First Horizon’s Carol Yochem, left, presents a check to the Martha O’Bryan Center’s Marsha Edwards.

 By Ashley Benkarski

NASHVILLE, TN — The First Horizon Foundation last week announced a $120,000 donation to the Martha O’Bryan Center to support education programs helping local high school students prepare for college and graduate, the organization said.

$20,000 will support an inaugural program awarding scholarships to college students in the program pursuing finance, business or technology and $100,000 will support the First Horizon Foundation Success Generation program which combines an in-school support program, called Academic Student Unions, at Stratford and Maplewood high schools. 

ASUs help at-risk students prepare for and successfully apply to college with mentors helping them stay in school and graduate with an associate’s or bachelor’s degree, representatives said.

For most the transition to postsecondary education comes with evolving responsibilities and a complex journey of self-discovery, many times while working a job and attending extracurriculars. Sometimes the stress of the experience is enormously compounded by factors beyond their control. 
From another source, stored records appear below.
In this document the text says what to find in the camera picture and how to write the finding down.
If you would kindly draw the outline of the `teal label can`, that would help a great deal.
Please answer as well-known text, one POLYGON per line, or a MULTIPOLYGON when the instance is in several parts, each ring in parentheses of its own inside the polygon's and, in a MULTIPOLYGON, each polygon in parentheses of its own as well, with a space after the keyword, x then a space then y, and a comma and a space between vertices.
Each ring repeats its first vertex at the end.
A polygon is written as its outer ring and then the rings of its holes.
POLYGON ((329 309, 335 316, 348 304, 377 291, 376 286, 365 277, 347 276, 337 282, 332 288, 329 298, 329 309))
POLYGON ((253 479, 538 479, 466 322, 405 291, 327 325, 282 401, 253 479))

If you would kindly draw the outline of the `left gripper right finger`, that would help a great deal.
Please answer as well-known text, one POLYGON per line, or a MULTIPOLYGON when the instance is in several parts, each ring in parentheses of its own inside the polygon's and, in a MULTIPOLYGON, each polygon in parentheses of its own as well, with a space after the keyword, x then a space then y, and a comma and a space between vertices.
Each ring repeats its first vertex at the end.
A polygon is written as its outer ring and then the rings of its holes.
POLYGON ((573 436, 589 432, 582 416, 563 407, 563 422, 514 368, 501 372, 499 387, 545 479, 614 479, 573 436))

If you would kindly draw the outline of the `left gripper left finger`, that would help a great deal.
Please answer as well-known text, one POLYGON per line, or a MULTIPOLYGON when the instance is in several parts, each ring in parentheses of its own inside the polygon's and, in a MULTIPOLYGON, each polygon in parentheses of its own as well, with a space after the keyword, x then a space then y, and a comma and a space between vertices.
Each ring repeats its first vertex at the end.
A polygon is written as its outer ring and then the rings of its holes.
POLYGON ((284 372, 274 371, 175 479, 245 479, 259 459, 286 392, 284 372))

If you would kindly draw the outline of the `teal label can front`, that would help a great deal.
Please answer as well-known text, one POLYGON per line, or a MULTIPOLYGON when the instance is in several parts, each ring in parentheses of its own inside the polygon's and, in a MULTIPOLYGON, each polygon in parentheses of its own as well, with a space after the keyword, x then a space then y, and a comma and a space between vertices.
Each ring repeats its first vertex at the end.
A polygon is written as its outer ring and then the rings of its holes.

Chris Clark’s story is a testimony to the impact of education fostered through projects like ASUs.

Student Chris Clark at the Martha O’Bryan Center. Courtesy photo

During his junior year at Maplewood the family lost their home and moved into a cramped hotel room. “We had to pack up and leave right away,” he said in a speech.

Compounding this pain was the heartbreak of having to give away their two dogs, Missy and Rocko.

“I’m not really sure what happened to them, and I loved those dogs, so that was pretty tough,” he said.

The disruption caused more than emotional and financial stress. The already-challenging life of a teen was thrown into disarray as he lost his privacy and had no space where he could concentrate. 

What should have been a year of considering options for his future turned into questioning whether that future was even possible.

Clark’s grades spiraled downward. “College was quickly becoming an unlikely option, and many days I just didn’t care about what was going to happen after high school.”

Eventually he noticed his peers attending College Zone, an ASU at Maplewood. It provided the space, mentorship and tools he needed to flourish.

“It was social, and felt normal. I was encouraged to do my homework when I was there. I pretty much never did my homework in the hotel room,” he said.

But his uneasiness with his academic performance at the time made him question attending college. The staff encouraged him to imagine what was possible for his future, he said, but college “sounded expensive and hard to get into, especially with my grades getting so bad.”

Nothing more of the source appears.